La obra fue concebida como una pieza radiofónica encargada al autor por la BBC y llevó por subtítulo Comedia para voces. El texto llegó en un momento de gran auge de la figura de Dylan, que con su voz hipnótica entretenía a los oyentes durante la posguerra. Fue su última obra, inseparable de su forma de vida. Durante largo tiempo se instaló en Laugharne, un apacible pueblo costero con un cálido pub a la entrada, que fue una prolongación de su casa. Allí contemplaba a los habitantes del lugar, escuchaba sus historias, sus tonos de voz, y bebía incontables copas. Bajo el bosque de leche es de algún modo un homenaje a ese sitio del que nunca se fue del todo.

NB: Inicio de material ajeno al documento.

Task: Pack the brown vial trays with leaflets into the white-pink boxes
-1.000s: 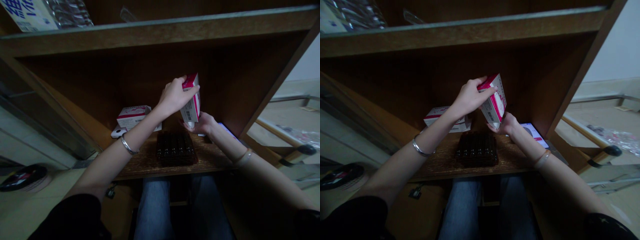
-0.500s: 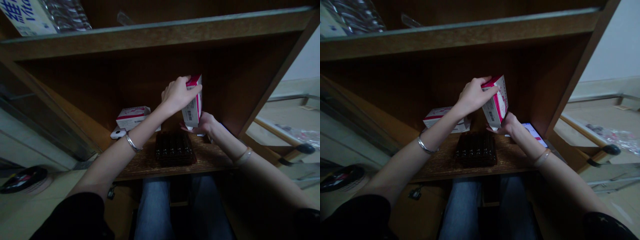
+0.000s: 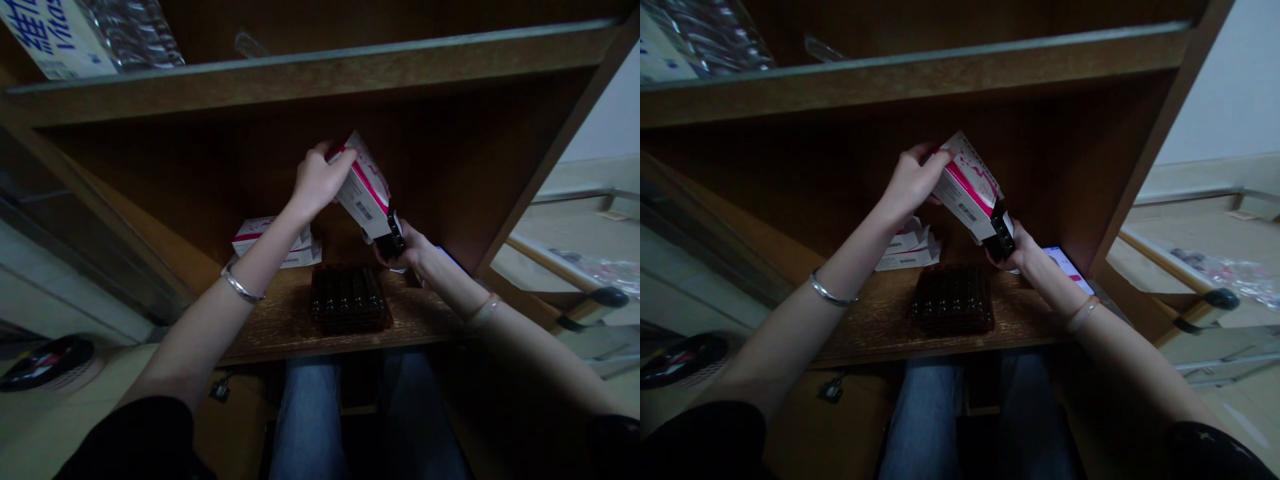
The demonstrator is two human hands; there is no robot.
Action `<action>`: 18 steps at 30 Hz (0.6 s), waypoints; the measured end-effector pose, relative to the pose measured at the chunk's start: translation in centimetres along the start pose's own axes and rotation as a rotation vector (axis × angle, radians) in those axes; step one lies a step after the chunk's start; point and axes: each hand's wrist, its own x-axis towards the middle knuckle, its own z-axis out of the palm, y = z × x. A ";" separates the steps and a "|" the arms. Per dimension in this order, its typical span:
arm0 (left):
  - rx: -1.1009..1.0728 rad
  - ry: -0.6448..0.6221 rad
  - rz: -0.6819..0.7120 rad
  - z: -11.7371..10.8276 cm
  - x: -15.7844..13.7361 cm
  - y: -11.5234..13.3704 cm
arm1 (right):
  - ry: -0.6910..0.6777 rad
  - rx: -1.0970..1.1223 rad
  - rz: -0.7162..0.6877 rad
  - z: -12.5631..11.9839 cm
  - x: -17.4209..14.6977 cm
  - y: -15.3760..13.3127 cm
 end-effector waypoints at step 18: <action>-0.294 0.285 -0.318 -12.8 -2.9 -13.8 | -0.017 0.006 0.010 0.7 -1.8 -0.3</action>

La sonoridad es entonces el primer indicio en escena. En medio de la oscuridad, dos músicos al frente de piano y violoncello, y la narradora omnisciente que representa Ingrid Pelicori con la voz profunda y misteriosa que la caracteriza (la actriz también se encargó de la traducción del texto original), nos sitúan a través del relato auditivo en este bosque animado. Ubicada a un costado del escenario, nos invita a conocer un día de Llareggub. Como una espía ingreso al mundo onírico que abre sus puertas a un bosque bucólico por el que el sol asoma para dar inicio a las actividades cotidianas de los habitantes desde el despertar hasta el anochecer. El capitán Cat, un hombre de mar que se ha quedado ciego, se encuentra sentado en el centro de la escena y revive sus épocas de marino. Aparecen también Organ Morgan, obsesionado con su música, Polly Garter, que suspira por su amante muerto, Rosie Probert, mujer de vida alegre, una pareja que se ríe de la borrachera de la noche anterior; un reverendo, un cartero, un alcohólico que prácticamente vive en el bar, entre otros personajes. La mayoría de los actores representan más de un personaje, se duplican poniendo cuerpo y voz para dar mayor volumen a la trama de estos seres entre reales y fantasmagóricos. Cantan y viven entre sueños sin concretar, amarguras, ilusiones y resignaciones. Son el resultado del lugar donde se encuentran anclados, y de la imaginación poética y surrealista del autor.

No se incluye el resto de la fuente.